JPH0431453B2 - - Google Patents

Description

[Detailed Description of the Invention] [Field of Industrial Application] The present invention relates to a method for stabilizing an FSK modulator in a TDMA communication system in which a single subscriber wireless transmitter/receiver is used by multiple subscribers. be.

[Conventional technology]

A multidirectional multiplex wireless communication method in which a base station and a plurality of subscribers use radio waves of the same frequency in a time-division manner is used as an economical subscriber communication system that can use frequencies effectively.
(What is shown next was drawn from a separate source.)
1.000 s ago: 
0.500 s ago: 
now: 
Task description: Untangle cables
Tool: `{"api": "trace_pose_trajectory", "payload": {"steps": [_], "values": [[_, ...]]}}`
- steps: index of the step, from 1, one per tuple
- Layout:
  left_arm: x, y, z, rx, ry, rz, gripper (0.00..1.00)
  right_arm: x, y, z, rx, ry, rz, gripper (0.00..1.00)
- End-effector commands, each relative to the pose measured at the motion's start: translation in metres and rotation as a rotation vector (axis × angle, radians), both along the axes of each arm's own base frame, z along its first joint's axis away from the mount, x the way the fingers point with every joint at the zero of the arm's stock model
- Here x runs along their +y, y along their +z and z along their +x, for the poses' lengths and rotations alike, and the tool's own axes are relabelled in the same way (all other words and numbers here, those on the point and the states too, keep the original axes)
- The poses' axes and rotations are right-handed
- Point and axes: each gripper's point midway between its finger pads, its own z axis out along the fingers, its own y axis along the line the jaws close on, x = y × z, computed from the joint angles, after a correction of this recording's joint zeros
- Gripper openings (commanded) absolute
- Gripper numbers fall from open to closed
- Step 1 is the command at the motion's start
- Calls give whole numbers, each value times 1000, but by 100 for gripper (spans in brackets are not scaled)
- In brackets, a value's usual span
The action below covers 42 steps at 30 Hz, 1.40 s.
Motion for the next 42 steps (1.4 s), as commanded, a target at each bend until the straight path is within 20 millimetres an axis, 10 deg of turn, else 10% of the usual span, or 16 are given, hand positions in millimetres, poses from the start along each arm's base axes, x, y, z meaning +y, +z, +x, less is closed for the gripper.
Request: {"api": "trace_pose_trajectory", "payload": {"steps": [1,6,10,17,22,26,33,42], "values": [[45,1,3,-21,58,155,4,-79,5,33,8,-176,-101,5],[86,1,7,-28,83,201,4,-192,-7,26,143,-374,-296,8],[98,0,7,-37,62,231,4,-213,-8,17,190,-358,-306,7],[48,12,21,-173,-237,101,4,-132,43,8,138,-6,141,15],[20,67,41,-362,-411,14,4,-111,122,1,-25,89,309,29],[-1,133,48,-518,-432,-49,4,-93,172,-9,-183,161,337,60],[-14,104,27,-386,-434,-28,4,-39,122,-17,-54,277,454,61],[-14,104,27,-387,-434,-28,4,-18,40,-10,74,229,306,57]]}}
In recent years, with the increase in demand, many users in one building have become
A method is being planned in which one subscriber wireless transmitting/receiving device is required.

In order to realize this system, a device is required that has a function of distributing the output of one wireless transmitting/receiving device and multiplexing signals from each user.

On the other hand, FSK modulation is often used as a modulation method for subscriber systems due to its economic efficiency, but in order to keep the operating point of the modulator stable, pseudo-random signals are Input to the transmitting/receiving device.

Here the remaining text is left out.